Auch die Tatsache, daß von den zehn britischen Spitzenuniversitäten die meisten nur noch weniger als die Hälfte ihres Budgets aus staatlicher Grundfinanzierung beziehen, liest sich prima vista als neoliberale Erfolgsmeldung. Doch Fohrbeck registriert auch hier die Kehrseite: Die zusätzlichen Gelder fliessen aus der Auftragsforschung, den happigen Gebühren für Nicht-EU-Studenten, dem Konferenzbetrieb, Weiterbildungsangeboten und Beteiligungen an Technologieparks.

Das Rennen machen dabei jedoch die Eliteuniversitäten Oxford, Cambridge sowie Imperial College und University College, beide in London, die über ein Viertel des gesamten Forschungseinkommens aller 113 Universitäten einstreichen. Auch hier öffnet sich eine Klassenschere, da upper-class-Unis wie Oxford selbst entscheiden dürfen, wen sie aufnehmen wollen. So versammeln sich an den Wissenschaftszentren, wo das große Geld der Auftragsforschung hinfließt, auch die Einser-Abiturienten, während der Troß an den schlecht ausgestatteten Polytechnics, den 1992 in Universitäten verwandelten Fachhochschulen, studieren muß.
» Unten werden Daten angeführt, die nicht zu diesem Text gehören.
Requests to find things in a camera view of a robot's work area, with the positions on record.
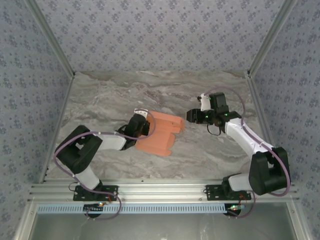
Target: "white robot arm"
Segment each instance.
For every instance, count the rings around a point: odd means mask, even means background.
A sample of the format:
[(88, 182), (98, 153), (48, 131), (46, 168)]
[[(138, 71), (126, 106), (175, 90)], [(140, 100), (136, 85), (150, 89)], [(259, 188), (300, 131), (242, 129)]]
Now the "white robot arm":
[[(120, 127), (115, 133), (137, 138), (141, 135), (148, 135), (150, 123), (147, 121), (148, 111), (135, 109), (134, 115), (129, 123)], [(90, 130), (80, 125), (78, 126), (57, 148), (64, 143)], [(99, 178), (90, 167), (94, 155), (98, 150), (126, 150), (136, 144), (137, 140), (130, 139), (116, 134), (89, 134), (77, 138), (72, 143), (64, 147), (57, 158), (72, 172), (74, 177), (89, 190), (99, 190), (102, 185)]]
[(289, 173), (287, 152), (282, 147), (274, 148), (264, 142), (242, 121), (237, 112), (230, 112), (222, 92), (201, 94), (197, 99), (201, 102), (201, 108), (189, 110), (186, 113), (187, 121), (217, 126), (220, 132), (232, 137), (251, 158), (249, 173), (235, 174), (223, 179), (222, 186), (227, 191), (226, 195), (228, 192), (238, 191), (254, 191), (262, 195), (287, 186), (287, 178), (282, 167), (267, 149), (272, 149), (277, 154)]

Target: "marble tabletop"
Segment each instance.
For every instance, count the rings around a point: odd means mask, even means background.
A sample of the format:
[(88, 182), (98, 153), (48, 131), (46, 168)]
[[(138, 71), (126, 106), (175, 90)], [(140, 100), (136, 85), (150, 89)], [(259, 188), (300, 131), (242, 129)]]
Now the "marble tabletop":
[[(92, 131), (113, 132), (128, 123), (135, 108), (144, 108), (184, 118), (190, 109), (200, 108), (197, 96), (214, 86), (234, 88), (245, 100), (245, 121), (261, 136), (257, 114), (243, 74), (225, 71), (138, 71), (77, 72), (71, 87), (56, 146), (77, 126)], [(223, 91), (231, 111), (242, 113), (237, 96)], [(218, 128), (210, 126), (211, 132)], [(131, 147), (125, 151), (99, 150), (90, 166), (101, 179), (221, 179), (247, 173), (250, 159), (226, 134), (213, 136), (206, 125), (185, 123), (176, 134), (166, 157)], [(47, 179), (67, 178), (53, 161)]]

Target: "orange block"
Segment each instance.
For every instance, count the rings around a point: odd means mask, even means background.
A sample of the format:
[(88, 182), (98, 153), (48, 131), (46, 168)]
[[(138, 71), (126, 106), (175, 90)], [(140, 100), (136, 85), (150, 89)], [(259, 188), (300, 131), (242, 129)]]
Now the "orange block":
[(158, 156), (169, 156), (172, 153), (169, 148), (174, 145), (176, 138), (173, 133), (184, 131), (185, 121), (179, 116), (161, 112), (151, 111), (151, 114), (155, 123), (149, 115), (146, 119), (150, 122), (150, 130), (155, 126), (155, 131), (150, 137), (137, 140), (135, 148)]

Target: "purple cable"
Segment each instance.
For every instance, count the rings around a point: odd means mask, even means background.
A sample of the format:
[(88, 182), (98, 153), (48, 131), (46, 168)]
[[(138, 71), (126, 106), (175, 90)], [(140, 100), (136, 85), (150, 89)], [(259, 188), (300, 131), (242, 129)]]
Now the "purple cable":
[[(280, 159), (280, 157), (278, 157), (278, 155), (268, 146), (266, 146), (263, 142), (259, 141), (255, 136), (253, 136), (244, 126), (245, 123), (245, 114), (246, 114), (246, 105), (245, 105), (245, 101), (243, 100), (243, 98), (240, 96), (239, 93), (237, 93), (234, 89), (232, 89), (231, 87), (228, 86), (215, 86), (213, 88), (211, 88), (209, 91), (207, 91), (204, 95), (208, 95), (209, 93), (211, 93), (213, 90), (217, 90), (217, 89), (227, 89), (230, 90), (231, 92), (233, 92), (235, 95), (237, 95), (237, 97), (240, 99), (240, 102), (242, 104), (243, 107), (243, 113), (241, 115), (241, 126), (244, 130), (244, 132), (250, 137), (252, 138), (252, 140), (254, 140), (257, 144), (261, 145), (262, 147), (264, 147), (268, 152), (270, 152), (272, 154), (272, 156), (279, 162), (280, 166), (282, 167), (282, 170), (284, 172), (285, 175), (285, 179), (286, 179), (286, 188), (285, 191), (283, 193), (273, 193), (270, 192), (270, 195), (276, 196), (276, 197), (283, 197), (286, 194), (288, 194), (288, 192), (290, 191), (290, 186), (291, 186), (291, 181), (290, 181), (290, 176), (288, 173), (288, 170), (286, 168), (286, 166), (284, 165), (284, 163), (282, 162), (282, 160)], [(253, 206), (252, 209), (255, 207), (255, 203), (256, 203), (256, 198), (255, 198), (255, 194), (253, 193)], [(250, 215), (252, 213), (252, 209), (245, 214), (242, 217), (247, 217), (248, 215)]]
[[(137, 111), (144, 111), (144, 112), (147, 112), (150, 117), (152, 118), (153, 122), (154, 122), (154, 126), (153, 126), (153, 129), (152, 131), (147, 135), (147, 136), (143, 136), (143, 137), (132, 137), (132, 136), (126, 136), (124, 134), (121, 134), (121, 133), (118, 133), (118, 132), (105, 132), (105, 131), (102, 131), (102, 132), (98, 132), (98, 131), (88, 131), (88, 132), (84, 132), (84, 133), (81, 133), (79, 134), (78, 136), (75, 136), (73, 138), (71, 138), (69, 141), (65, 142), (61, 147), (59, 147), (54, 155), (53, 155), (53, 162), (55, 163), (55, 165), (60, 169), (62, 170), (63, 172), (65, 172), (67, 175), (69, 175), (70, 177), (74, 178), (78, 183), (80, 182), (79, 179), (77, 179), (76, 176), (74, 176), (74, 174), (72, 174), (71, 172), (69, 172), (68, 170), (64, 169), (58, 162), (57, 162), (57, 155), (60, 153), (60, 151), (65, 148), (66, 146), (68, 146), (69, 144), (73, 143), (75, 140), (79, 139), (79, 138), (82, 138), (84, 136), (87, 136), (87, 135), (116, 135), (116, 136), (120, 136), (120, 137), (125, 137), (127, 139), (132, 139), (132, 140), (142, 140), (142, 139), (146, 139), (146, 138), (149, 138), (156, 130), (156, 119), (155, 117), (147, 110), (145, 109), (137, 109)], [(92, 192), (92, 193), (95, 193), (95, 194), (105, 194), (105, 195), (109, 195), (109, 196), (113, 196), (115, 197), (118, 201), (119, 201), (119, 208), (118, 208), (118, 211), (110, 216), (110, 217), (103, 217), (103, 218), (93, 218), (95, 221), (103, 221), (103, 220), (111, 220), (111, 219), (114, 219), (115, 217), (117, 217), (121, 211), (121, 208), (122, 208), (122, 202), (121, 202), (121, 199), (118, 197), (118, 195), (116, 194), (113, 194), (112, 192), (106, 192), (106, 191), (95, 191), (95, 190), (92, 190), (92, 189), (89, 189), (87, 188), (86, 186), (84, 186), (82, 183), (80, 183), (80, 186), (83, 187), (85, 190), (89, 191), (89, 192)]]
Man kann es vielleicht höflicher Rücksicht gegenüber seinem Gastland zuschreiben, wenn Fohrbecks resümierendes Urteil über das britische Hochschulwesen fast moderat ausfällt: Die Insel lohne für deutsche Reformplaner eine Bildungsreise, doch müsse man "nicht alles übernehmen, was sich in angelsächsischen Ländern abspielt."